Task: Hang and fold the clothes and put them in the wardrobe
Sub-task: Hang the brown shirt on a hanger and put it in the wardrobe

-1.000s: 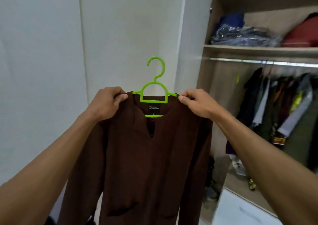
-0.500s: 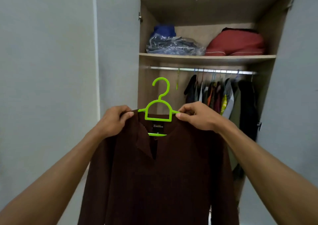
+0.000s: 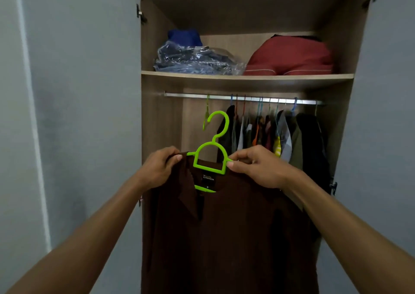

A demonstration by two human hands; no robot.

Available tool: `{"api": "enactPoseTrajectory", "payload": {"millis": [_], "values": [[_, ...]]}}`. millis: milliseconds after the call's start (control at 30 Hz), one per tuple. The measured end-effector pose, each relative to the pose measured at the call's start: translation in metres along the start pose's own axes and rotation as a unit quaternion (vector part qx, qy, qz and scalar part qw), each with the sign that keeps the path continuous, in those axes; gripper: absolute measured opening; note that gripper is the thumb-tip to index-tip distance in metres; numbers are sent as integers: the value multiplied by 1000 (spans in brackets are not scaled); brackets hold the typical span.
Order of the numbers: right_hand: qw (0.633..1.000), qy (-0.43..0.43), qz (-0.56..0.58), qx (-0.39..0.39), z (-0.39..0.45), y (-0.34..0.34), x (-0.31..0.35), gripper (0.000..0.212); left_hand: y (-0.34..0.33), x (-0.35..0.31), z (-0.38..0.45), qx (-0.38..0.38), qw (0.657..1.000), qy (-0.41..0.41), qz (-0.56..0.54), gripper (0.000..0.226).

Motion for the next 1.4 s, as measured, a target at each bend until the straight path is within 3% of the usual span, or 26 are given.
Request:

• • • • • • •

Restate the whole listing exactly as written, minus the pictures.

### Solution to this problem
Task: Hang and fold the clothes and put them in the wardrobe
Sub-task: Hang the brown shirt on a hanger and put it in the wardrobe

-1.000s: 
-0.500s: 
+0.000s: 

A demonstration by two human hands; no robot.

Available tool: `{"api": "enactPoseTrajectory", "payload": {"millis": [_], "values": [[_, ...]]}}`. millis: milliseconds after the call's start (control at 30 Hz), one per tuple. The measured end-effector pose, each relative to the pose measured at the call's start: translation in metres along the start pose's own axes and rotation as a unit quaternion (vector part qx, qy, qz and scalar part qw), each with the sign that keeps the path continuous, in those axes; gripper: absolute measured opening; note that gripper is the thumb-tip to index-tip distance in metres; numbers are sent as integers: the value multiplied by 1000 (spans in brackets are not scaled); brackets hold the typical span.
Order of the numbers: right_hand: qw (0.633..1.000), qy (-0.43..0.43), qz (-0.56..0.58), qx (-0.39..0.39), z (-0.39..0.45), y (-0.34..0.34), x (-0.31..0.35), gripper (0.000..0.212); left_hand: y (-0.34..0.33), x (-0.35..0.31), z (-0.38..0.45), qx (-0.38..0.38), qw (0.657..1.000), qy (-0.41..0.41), qz (-0.56..0.54), gripper (0.000..0.226).

Motion for the next 1.4 s, as measured, a target at each bend until the straight path is within 3% of the usual span, or 26 are given.
Request:

Output is finished, and nothing else is required.